La direction des affaires criminelles et des grâces du ministère de la justice a demandé aux procureurs généraux d’« informer de leurs droits les nombreuses personnes qui déposent plainte sans avoir préalablement effectué de démarches auprès de leur banque pour bénéficier du remboursement prévu par la loi, ou qui sont dans la pratique fortement incitées à le faire par leur banque alors que ce remboursement est indépendant du dépôt de la plainte ».

En pratique, de nombreux usagers ont ensuite été découragés par les services de police et de gendarmerie de déposer une plainte. Même si la législation n’impose pas un dépôt de plainte pour obtenir remboursement par la banque des opérations frauduleuses, cette manière de faire a pour résultat de réduire artificiellement les chiffres relatifs aux escroqueries et infractions économiques et financières.

Il n’est pas rare que l’enregistrement des dépôts de plainte fasse l’objet d’un report.
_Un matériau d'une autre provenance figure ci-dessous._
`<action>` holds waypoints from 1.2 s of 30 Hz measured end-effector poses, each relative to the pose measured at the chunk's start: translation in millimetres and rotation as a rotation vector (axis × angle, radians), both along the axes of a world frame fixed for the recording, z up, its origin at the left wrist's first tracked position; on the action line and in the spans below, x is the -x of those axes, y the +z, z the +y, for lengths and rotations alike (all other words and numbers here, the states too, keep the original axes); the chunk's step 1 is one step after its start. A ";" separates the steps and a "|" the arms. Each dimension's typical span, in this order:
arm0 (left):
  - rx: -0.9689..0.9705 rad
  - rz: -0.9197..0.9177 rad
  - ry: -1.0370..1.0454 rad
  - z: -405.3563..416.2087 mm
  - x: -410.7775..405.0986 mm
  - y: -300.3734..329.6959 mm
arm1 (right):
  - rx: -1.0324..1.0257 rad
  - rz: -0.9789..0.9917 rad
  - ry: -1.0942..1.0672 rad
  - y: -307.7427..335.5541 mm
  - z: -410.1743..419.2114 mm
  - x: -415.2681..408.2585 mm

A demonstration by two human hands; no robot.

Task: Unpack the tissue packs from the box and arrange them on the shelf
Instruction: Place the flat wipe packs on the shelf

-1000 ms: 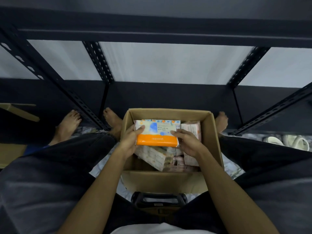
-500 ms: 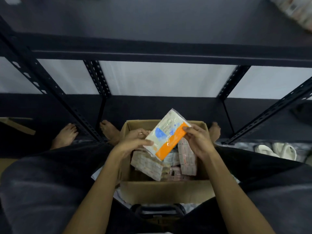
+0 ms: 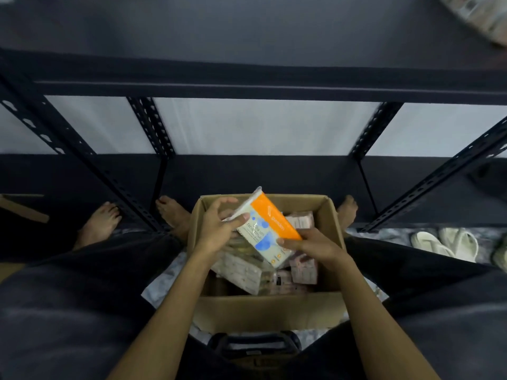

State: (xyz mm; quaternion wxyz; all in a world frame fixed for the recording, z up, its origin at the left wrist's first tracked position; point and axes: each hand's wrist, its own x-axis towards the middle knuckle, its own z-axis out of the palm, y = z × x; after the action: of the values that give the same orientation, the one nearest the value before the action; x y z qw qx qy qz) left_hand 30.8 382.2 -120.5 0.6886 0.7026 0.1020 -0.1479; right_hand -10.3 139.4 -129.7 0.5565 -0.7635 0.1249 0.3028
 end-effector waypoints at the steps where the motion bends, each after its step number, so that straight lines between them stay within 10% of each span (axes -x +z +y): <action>1: 0.018 0.015 0.008 2.4 0.4 -0.1 | 0.050 0.012 0.002 -2.5 -2.8 1.0; 9: -0.237 -0.055 -0.122 19.2 0.8 10.9 | -0.334 -0.217 -0.519 22.8 12.5 -13.7; 23: -0.424 -0.795 0.055 0.7 -35.4 244.1 | -0.217 -0.953 -0.420 245.3 15.9 -31.0; 36: -0.912 -0.601 0.004 -24.3 -173.2 270.6 | 0.650 -0.952 -0.352 274.4 13.6 -170.8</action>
State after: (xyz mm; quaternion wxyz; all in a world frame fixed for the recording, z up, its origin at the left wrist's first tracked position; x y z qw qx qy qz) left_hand 204.0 357.9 150.1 0.3131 0.9411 -0.0440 0.1197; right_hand 160.5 152.9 144.7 0.3311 -0.9141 0.0724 -0.2227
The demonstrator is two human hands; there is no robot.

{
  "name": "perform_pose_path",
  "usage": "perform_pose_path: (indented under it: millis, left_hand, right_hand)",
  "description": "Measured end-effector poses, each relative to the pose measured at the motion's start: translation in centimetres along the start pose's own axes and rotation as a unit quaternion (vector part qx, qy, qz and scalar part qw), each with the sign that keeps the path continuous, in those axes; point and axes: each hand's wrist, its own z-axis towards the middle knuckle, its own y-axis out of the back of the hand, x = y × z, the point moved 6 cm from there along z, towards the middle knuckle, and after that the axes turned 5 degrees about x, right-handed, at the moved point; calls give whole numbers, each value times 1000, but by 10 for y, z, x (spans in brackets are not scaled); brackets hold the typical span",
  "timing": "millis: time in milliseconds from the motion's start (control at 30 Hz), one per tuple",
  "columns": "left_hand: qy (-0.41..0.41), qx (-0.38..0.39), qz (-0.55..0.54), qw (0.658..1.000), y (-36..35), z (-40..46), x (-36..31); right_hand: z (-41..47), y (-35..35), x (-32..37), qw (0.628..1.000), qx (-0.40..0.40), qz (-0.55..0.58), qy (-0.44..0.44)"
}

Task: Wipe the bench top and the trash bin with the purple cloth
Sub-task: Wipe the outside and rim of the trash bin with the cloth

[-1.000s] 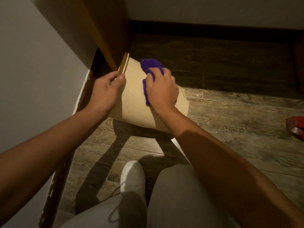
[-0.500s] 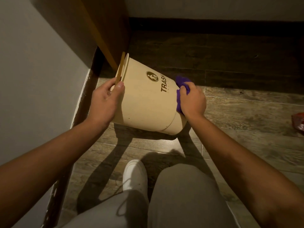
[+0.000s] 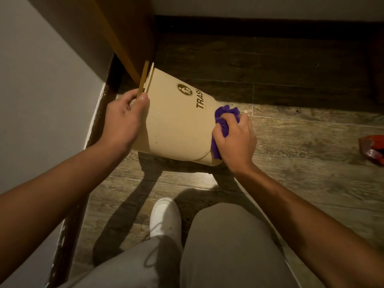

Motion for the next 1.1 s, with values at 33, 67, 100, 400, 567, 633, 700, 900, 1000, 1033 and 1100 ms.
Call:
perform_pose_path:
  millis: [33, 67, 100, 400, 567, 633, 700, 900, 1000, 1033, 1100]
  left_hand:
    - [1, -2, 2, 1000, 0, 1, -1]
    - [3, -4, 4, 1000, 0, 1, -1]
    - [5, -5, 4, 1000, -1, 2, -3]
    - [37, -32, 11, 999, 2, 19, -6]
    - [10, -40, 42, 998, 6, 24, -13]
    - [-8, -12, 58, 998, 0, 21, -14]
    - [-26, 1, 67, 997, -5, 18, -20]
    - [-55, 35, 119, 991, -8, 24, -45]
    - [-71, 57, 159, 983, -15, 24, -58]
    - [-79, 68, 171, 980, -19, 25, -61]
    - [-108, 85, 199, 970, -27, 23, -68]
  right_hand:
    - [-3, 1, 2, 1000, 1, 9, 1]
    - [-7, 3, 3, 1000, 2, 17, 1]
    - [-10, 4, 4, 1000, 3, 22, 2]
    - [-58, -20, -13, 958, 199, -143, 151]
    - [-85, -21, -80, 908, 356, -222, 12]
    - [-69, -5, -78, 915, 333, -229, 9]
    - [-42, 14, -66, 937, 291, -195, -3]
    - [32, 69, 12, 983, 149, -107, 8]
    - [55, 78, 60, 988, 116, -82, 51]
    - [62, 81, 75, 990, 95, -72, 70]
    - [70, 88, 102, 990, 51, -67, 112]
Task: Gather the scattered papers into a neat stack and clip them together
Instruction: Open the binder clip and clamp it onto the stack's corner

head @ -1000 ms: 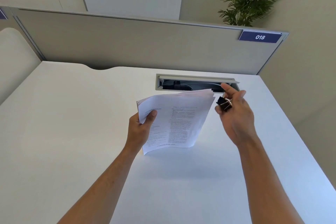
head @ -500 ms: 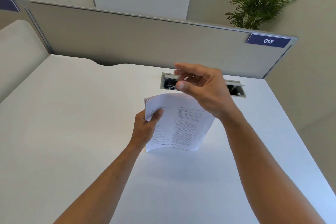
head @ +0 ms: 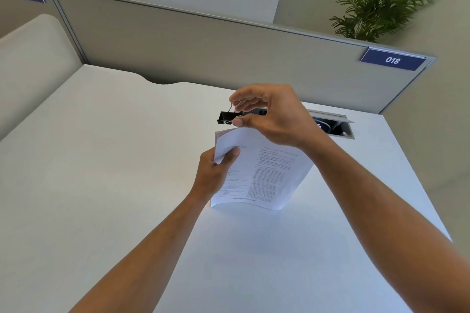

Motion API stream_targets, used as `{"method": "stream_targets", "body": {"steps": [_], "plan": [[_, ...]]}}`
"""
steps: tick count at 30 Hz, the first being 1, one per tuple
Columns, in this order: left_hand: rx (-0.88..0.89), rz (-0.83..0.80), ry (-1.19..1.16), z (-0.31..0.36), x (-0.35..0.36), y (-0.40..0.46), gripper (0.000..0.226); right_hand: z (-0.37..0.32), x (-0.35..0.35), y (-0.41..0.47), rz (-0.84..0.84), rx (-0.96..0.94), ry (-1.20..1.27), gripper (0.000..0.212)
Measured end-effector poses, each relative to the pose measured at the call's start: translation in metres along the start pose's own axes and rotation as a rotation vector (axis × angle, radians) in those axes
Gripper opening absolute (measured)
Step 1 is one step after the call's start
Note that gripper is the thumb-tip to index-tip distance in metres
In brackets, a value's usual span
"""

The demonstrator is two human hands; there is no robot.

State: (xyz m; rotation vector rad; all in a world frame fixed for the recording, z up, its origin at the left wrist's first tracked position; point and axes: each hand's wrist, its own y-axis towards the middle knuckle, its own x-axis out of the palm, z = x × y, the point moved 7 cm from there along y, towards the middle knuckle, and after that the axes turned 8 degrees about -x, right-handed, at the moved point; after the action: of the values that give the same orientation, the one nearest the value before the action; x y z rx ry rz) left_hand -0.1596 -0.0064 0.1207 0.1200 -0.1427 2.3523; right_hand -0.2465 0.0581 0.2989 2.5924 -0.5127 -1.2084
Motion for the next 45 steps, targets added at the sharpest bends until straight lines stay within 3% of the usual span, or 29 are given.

Certains reports sont justifiés par une indispensable validation de la hiérarchie, par l’exigence de vérifications complémentaires, parce que les deux derniers jours du mois sont un samedi et un dimanche, parce que c’est la période des congés,… il n’en est pas moins vrai que ce décalage d’un mois sur l’autre a pour effet de fausser les statistiques.
Le rapport n’hésite pas à évoquer également des reports volontaires visant à minorer les statistiques de la délinquance.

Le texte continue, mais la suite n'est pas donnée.